L'histoire d'un bourreau qui tuait en ricanant
Contre l'histoire polie de la destruction des juifs et des juives d'Europe, contre un certain philosémitisme culpabilisé de passés inavouables, contre le consensus mou commémorant les atrocités et l'oubli des conditions d'émergence de la destruction industrielle et des bourreaux ordinaires, voici l'histoire pas politiquement correcte de Max deve
nu Itzig, génocidaire transformé en sioniste.
Avec une ironie dévastatrice, un talent de narrateur peu commun,
Edgar Hilsenrath nous entraine dans une fiction, celle d'un quelconque assassin en uniforme SS, d'un copain d'école d'un juif coiffeur, fils de coiffeur. Un allemand ressemblant à l'image « racialisante » projetée sur les Juifs, et un jeune juif blond au nez droit.
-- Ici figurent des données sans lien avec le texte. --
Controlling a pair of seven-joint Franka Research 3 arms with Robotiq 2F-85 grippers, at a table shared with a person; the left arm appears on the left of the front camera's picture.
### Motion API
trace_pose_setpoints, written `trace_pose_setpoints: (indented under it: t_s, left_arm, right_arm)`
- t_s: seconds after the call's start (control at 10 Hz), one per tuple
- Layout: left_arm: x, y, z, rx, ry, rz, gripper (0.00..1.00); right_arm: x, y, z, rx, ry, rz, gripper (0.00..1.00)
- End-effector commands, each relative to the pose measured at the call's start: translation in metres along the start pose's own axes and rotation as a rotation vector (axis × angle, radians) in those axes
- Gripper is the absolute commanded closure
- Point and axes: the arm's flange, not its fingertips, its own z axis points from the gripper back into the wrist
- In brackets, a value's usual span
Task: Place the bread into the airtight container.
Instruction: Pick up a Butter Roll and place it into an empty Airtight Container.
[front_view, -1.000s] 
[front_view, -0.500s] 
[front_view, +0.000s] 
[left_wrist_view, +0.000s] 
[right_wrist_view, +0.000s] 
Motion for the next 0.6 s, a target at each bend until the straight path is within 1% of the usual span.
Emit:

Fiction, sarcasme, parodie, les moyens de l'auteur nous font toucher du doigt les réalités de ce passé, mieux que ne le feraient de multiples livres. Car l'auteur, grâce à son inventivité, dit ce que certains historiens cachent, nous bascule dans ce rouge et gris de haine, dans cet existant qui ne fut ni n'est indicible ou inexplicable.
C'est la force de la littérature de procéder par collages, de donner vie à des personnages et de dresser la table de l'horreur, de la banalité du mal, dans de grands éclats de rire…
Et
Edgar Hilsenrath nous prouve, une nouvelle fois, qu'il est un de ces écrivains qui entraine la lectrice et le lecteur dans ses fantaisies, qui les « attachent » aux pages blanches et noires, qui les poussent à suspendre leur quotidien pour aller jusqu'au bout de l'invention littéraire.